• PROBLEM: Produce an exact copy of the lines from the line that contains "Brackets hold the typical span" to the end of the listing below.

****

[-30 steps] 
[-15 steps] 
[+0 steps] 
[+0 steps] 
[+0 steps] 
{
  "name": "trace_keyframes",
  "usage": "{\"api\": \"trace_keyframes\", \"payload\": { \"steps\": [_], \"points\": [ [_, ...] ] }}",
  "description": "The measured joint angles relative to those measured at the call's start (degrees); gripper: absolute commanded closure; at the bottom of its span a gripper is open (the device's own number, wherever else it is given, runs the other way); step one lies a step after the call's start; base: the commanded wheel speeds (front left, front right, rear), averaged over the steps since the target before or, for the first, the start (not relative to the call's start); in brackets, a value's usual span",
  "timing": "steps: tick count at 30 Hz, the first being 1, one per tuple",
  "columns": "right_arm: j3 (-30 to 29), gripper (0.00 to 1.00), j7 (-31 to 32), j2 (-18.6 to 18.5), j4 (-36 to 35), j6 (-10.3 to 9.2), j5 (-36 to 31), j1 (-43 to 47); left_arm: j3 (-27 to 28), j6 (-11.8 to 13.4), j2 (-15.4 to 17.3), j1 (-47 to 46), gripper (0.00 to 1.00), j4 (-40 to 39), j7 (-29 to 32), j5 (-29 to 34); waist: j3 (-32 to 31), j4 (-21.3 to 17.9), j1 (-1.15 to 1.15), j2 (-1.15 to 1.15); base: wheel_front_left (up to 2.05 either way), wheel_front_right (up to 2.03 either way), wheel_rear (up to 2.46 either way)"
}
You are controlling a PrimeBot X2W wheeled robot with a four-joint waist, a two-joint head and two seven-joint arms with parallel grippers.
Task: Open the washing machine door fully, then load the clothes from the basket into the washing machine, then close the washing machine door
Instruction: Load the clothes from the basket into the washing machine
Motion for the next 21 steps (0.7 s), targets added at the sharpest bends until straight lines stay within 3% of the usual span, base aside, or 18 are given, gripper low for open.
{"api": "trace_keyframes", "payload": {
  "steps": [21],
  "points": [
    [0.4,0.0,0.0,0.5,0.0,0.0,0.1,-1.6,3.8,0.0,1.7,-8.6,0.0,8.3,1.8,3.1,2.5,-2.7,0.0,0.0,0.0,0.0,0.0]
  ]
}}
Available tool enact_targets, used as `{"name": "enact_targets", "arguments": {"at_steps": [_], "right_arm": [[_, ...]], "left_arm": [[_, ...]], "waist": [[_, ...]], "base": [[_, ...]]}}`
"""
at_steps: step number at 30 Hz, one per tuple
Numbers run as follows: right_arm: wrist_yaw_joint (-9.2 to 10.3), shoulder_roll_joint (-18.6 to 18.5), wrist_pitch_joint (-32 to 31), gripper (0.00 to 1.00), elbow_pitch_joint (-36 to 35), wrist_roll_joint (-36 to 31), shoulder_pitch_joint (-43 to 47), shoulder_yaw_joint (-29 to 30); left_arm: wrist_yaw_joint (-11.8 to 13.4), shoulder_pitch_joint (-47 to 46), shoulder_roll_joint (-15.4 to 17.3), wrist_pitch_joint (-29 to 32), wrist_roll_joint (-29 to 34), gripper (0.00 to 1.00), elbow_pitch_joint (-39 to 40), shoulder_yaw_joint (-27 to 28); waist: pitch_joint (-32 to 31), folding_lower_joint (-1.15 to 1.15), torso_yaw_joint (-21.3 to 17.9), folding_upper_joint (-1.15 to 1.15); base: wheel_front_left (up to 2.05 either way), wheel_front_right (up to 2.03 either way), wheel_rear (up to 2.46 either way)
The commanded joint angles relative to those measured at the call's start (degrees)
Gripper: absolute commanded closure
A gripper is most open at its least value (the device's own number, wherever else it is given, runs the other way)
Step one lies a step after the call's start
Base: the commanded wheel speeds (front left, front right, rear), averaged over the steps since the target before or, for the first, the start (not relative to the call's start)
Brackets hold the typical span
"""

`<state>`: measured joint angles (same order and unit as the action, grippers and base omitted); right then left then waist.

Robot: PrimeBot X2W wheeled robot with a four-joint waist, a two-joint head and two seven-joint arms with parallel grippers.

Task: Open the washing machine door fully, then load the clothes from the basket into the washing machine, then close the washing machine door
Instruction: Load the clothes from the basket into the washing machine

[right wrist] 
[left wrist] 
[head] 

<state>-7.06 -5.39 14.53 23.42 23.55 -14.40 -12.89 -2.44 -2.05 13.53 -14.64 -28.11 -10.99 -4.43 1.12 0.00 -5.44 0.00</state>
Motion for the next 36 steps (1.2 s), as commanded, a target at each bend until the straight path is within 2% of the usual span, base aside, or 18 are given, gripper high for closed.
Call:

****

• OUTPUT FOR THIS TASK:
Brackets hold the typical span
"""

`<state>`: measured joint angles (same order and unit as the action, grippers and base omitted); right then left then waist.

Robot: PrimeBot X2W wheeled robot with a four-joint waist, a two-joint head and two seven-joint arms with parallel grippers.

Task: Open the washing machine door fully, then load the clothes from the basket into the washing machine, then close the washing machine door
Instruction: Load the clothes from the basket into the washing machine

[right wrist] 
[left wrist] 
[head] 

<state>-7.06 -5.39 14.53 23.42 23.55 -14.40 -12.89 -2.44 -2.05 13.53 -14.64 -28.11 -10.99 -4.43 1.12 0.00 -5.44 0.00</state>
Motion for the next 36 steps (1.2 s), as commanded, a target at each bend until the straight path is within 2% of the usual span, base aside, or 18 are given, gripper high for closed.
Call:

No additional lines are needed for this answer.